(1.) Feeling aggrieved and dissatisfied by the judgment and order dtd. 21/11/2023 passed by the Writ Court in WP(C) 2714/2022, the original writ petitioners have preferred this intra-Court appeal. The writ Court vide judgment impugned herein, dismissed the writ petition. The relevant extract of the impugned judgment is reproduced hereunder:
(2.) The father of respondent No. 7 namely Sham Lal Fotedar approached the appellants herein in the year 1997 offering to alienate all the immovable property comprising gutted/dilapidated house with land underneath and appurtenant thereto measuring 4343 sq.ft falling in khasra No. 1230/546 situated at Mouza Bagati Barzulla. It is stated that in furtherance of the offer of sale of the aforesaid immovable property, aforesaid Sham Lal Fotedar executed Irrevocable General Power of Attorney signifying therein his willingness and desire to sell the aforesaid immovable property in favour of Shabir Ahmad Rufai and Shaheen the appellants herein. Contract for sale dtd. 22/7/1997 and personal affidavit was executed by Sham Lal Fotedar stating therein that he is the owner in physical possession of aforesaid immovable property and has sold the same with his sweet will consent and without any undue pressure from any quarter to the appellants herein. It is stated that an application was drawn and signed by Sham Lal Fotedar by his own hand seeking permission for effecting sale of the property in question and submitted to Minister for Revenue which was forwarded to the Divisional Commissioner, Kashmir for further necessary action which was a voluntary act done by the Fotedar and that all legal formalities to effectuate sale in favour of the appellants had been accomplished.
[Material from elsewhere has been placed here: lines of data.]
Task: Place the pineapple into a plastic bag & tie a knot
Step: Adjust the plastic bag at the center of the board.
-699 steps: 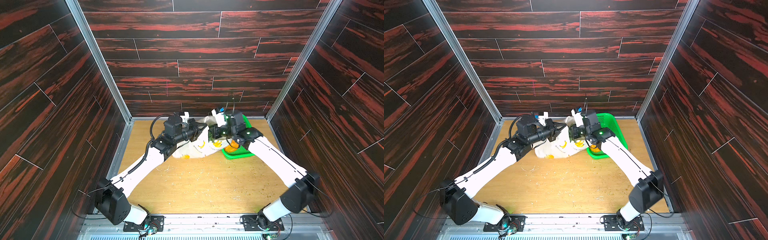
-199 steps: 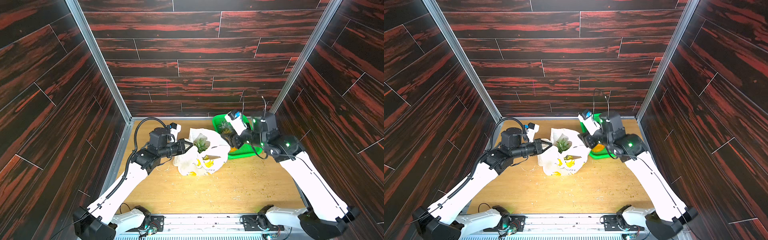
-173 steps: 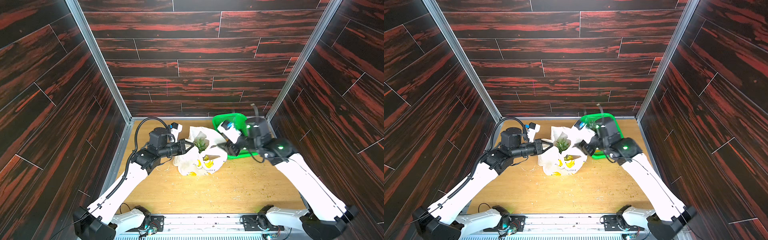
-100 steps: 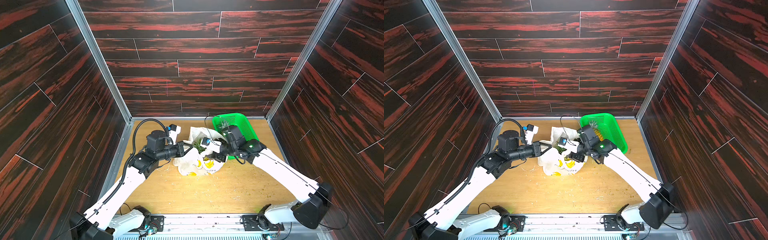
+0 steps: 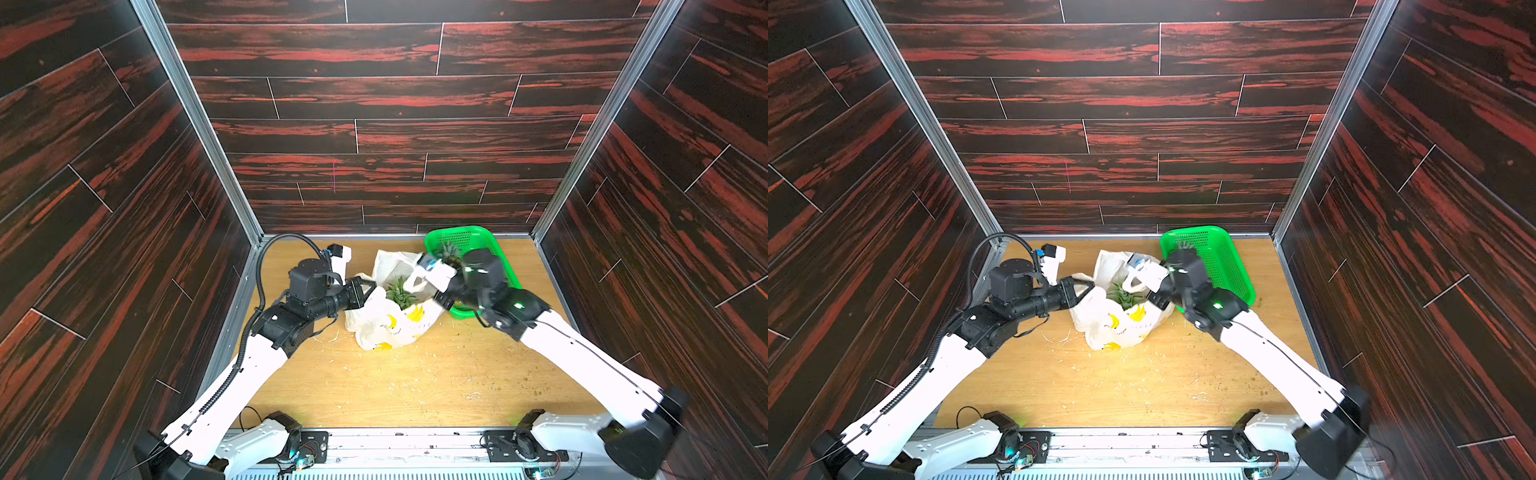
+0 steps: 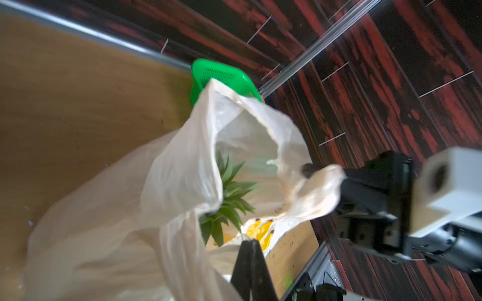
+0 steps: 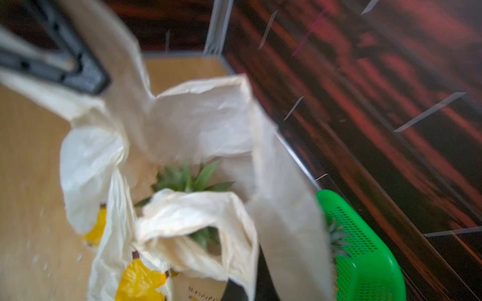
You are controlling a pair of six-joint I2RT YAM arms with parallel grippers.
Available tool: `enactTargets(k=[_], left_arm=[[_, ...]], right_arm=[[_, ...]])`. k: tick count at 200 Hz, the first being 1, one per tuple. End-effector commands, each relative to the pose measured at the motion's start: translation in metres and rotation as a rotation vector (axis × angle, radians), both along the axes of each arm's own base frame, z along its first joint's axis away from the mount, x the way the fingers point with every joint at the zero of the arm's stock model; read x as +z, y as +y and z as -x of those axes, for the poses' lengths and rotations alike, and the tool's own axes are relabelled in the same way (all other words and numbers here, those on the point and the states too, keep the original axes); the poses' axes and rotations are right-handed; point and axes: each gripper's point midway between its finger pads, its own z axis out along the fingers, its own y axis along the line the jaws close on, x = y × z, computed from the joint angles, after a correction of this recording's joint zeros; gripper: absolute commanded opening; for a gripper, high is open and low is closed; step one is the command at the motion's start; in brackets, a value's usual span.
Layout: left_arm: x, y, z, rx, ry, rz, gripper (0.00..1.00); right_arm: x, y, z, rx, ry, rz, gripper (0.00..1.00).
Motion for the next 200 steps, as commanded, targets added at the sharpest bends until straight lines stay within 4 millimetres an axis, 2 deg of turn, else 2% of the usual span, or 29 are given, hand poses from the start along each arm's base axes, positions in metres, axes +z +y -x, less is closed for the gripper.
enactTargets(k=[1, 17, 41, 66, 89, 109, 123, 152, 171, 200], left_arm=[[0.041, -0.006, 0.009, -0.064, -0.125, 0.056, 0.00], [0.040, -0.015, 0.017, -0.133, -0.126, 0.093, 0.00], [0.028, -0.025, 0.026, -0.212, -0.083, 0.129, 0.00], [0.018, -0.029, 0.030, -0.247, -0.046, 0.127, 0.00], [0.016, -0.021, 0.022, -0.178, -0.050, 0.105, 0.00], [0.012, -0.001, -0.003, 0.011, -0.034, 0.042, 0.00], [0.006, 0.017, -0.030, 0.180, 0.030, 0.017, 0.00], [0.010, 0.015, -0.075, 0.264, 0.114, 0.089, 0.00], [0.023, 0.025, -0.096, 0.326, 0.093, 0.119, 0.00], [0.067, 0.046, -0.115, 0.387, -0.017, 0.153, 0.00]], right_arm=[[0.018, -0.020, -0.008, -0.234, 0.148, -0.352, 0.00], [0.002, -0.039, -0.007, -0.374, 0.249, -0.442, 0.00], [-0.015, -0.059, -0.001, -0.483, 0.312, -0.420, 0.00], [-0.015, -0.072, 0.009, -0.504, 0.316, -0.388, 0.00], [-0.009, -0.069, 0.013, -0.465, 0.317, -0.372, 0.00], [0.006, -0.045, 0.000, -0.397, 0.320, -0.413, 0.00], [0.025, -0.025, -0.021, -0.368, 0.318, -0.504, 0.00], [0.066, 0.013, -0.069, -0.270, 0.396, -0.726, 0.00], [0.094, 0.030, -0.091, -0.164, 0.407, -0.779, 0.00], [0.138, 0.028, -0.120, -0.042, 0.369, -0.886, 0.00]])
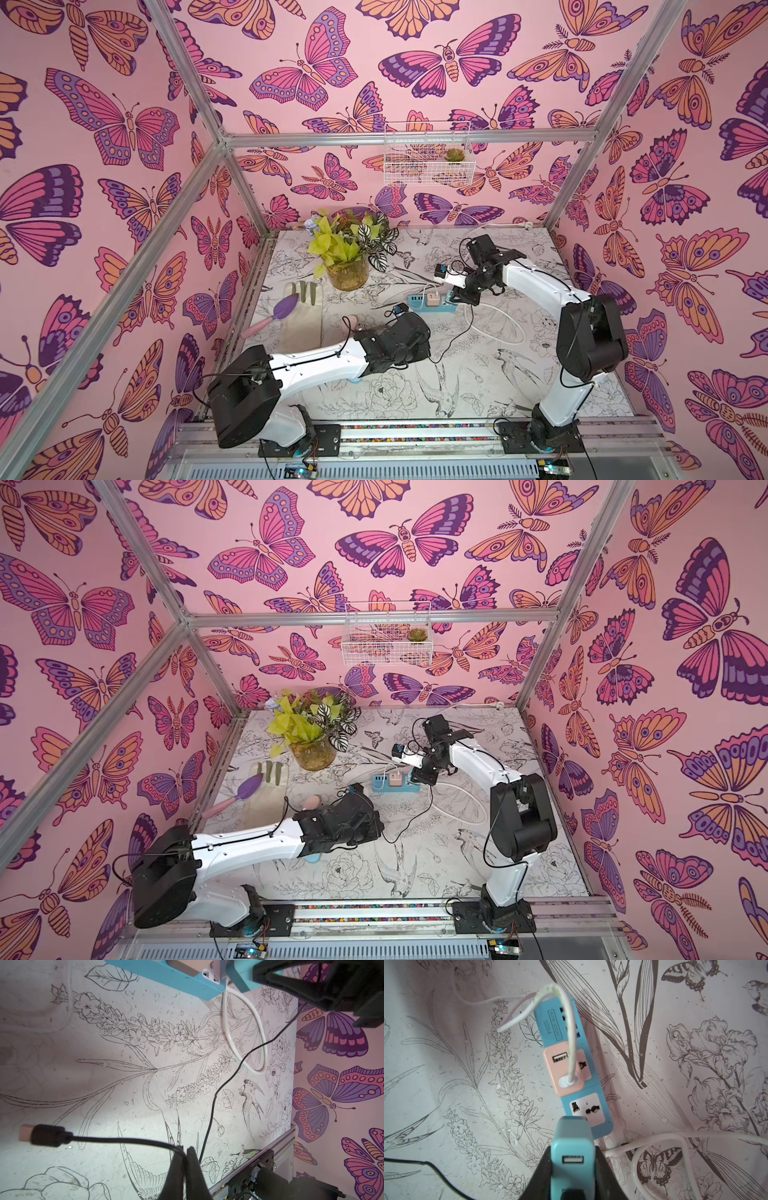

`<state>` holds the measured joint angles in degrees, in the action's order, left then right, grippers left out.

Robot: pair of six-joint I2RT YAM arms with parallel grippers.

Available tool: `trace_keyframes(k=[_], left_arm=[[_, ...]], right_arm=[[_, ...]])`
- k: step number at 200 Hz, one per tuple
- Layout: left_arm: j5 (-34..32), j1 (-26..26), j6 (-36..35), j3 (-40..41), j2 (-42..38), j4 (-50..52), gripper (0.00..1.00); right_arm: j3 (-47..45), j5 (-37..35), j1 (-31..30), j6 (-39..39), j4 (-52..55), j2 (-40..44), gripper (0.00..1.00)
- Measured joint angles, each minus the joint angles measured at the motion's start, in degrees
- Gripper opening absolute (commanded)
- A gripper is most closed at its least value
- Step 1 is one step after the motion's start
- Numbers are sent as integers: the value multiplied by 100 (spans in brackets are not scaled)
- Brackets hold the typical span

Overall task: Charge the bluetooth headset
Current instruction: Insert the plug into the socket.

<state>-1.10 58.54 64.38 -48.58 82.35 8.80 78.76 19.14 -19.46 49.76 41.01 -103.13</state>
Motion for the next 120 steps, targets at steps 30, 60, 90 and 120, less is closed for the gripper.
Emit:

(3.) The judgment impugned is challenged on the ground that the Writ Court while rendering the judgment has erred in law in not appreciating that the appeal provided under Sec. 7 of J&K Migrant Immovable Property (Preservation, Protection and Restraint on Distress Sales) Act, 1997 ('the Act of 1997' for short) being subject to onerous condition of possession of the property is not and cannot be called an adequate or efficacious remedy and that even otherwise as is settled, the statutory appeal does not operate as a bar in the case the order impugned is challenged on the ground of being without jurisdiction. It is submitted that the Writ Court while rendering the judgment impugned has erred in law in not appreciating that respondent No.4 gets jurisdiction in law to pass an order under Sec. 5 of the Act of 1997 only in case of unauthorized occupation of a migrant property. It is further submitted that the Writ Court while rendering the judgment impugned has erred in law in not appreciating that the impugned action of respondent No.4 is ultra vires the power, authority and jurisdiction, therefore, non-est in the eye of law. It is submitted that the approach of the leaned Writ Court in dismissing the writ petition on the ground that the remedy of appeal is available to the appellant is not correct as the appeal could have been filed only after surrendering the possession and the statutory obligation casts upon the appellant to avail the remedy provided by the statute was onerous, therefore, the remedy cannot be termed as efficacious. In support of his submissions, learned counsel has relied upon a judgments of this Court rendered in Ghulam Nabi Najar vs. State and others (OWP No. 505/2007, decided on 19/3/2009 and S. Hakeekat Singh vs. State (OWP No. 1329/1997, decided on 13/2/1998).